▸ DATA SECTION:

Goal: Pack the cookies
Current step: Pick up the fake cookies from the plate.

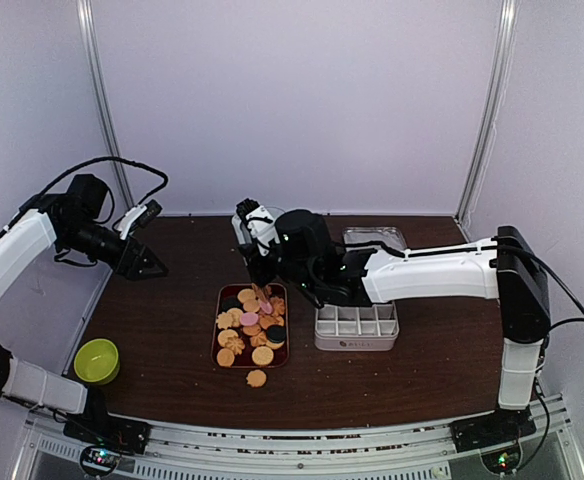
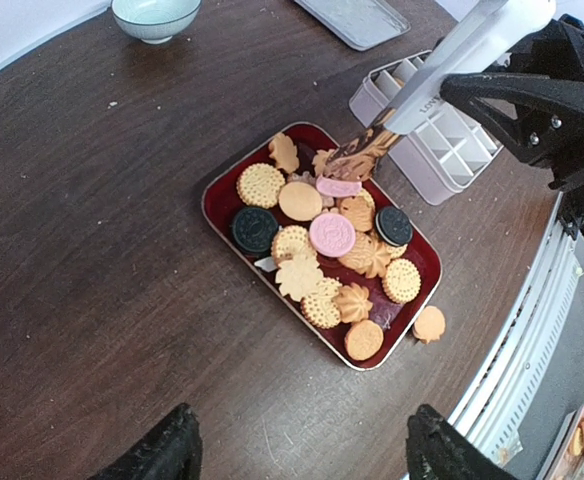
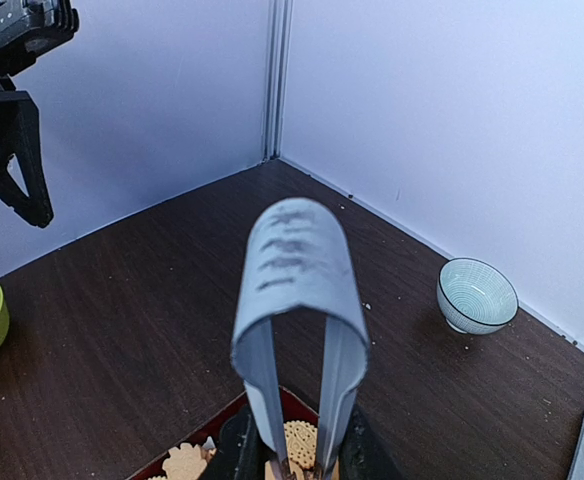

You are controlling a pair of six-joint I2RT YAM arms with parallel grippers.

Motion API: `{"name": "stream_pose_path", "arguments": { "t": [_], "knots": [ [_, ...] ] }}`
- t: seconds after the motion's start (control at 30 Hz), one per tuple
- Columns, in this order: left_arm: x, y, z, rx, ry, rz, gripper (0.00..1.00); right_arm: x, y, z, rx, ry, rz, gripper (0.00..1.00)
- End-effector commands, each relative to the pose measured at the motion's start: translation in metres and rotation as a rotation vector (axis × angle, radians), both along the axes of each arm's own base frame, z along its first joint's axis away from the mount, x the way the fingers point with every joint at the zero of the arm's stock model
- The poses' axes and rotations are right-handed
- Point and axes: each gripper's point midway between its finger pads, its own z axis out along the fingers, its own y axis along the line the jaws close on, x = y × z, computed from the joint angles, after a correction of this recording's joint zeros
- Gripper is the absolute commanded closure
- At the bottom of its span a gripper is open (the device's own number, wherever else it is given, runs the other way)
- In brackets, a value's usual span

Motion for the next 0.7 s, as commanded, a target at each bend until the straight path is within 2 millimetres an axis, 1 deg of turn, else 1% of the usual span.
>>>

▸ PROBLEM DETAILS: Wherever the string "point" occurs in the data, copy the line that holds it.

▸ SOLUTION TO THIS TASK:
- End-effector commands, each relative to the pose measured at the motion's start: translation in metres and rotation as a rotation vector (axis × angle, radians), both along the axes of each arm's own base frame, z along its first joint's axis away from the mount, x the way the fingers point with every joint at the zero of the arm's stock model
- Point and axes: each gripper's point midway between its finger pads, its own z axis out along the fingers, its own y axis along the line the jaws close on, x = y × z, computed from the joint angles, after a correction of this recording's joint zeros

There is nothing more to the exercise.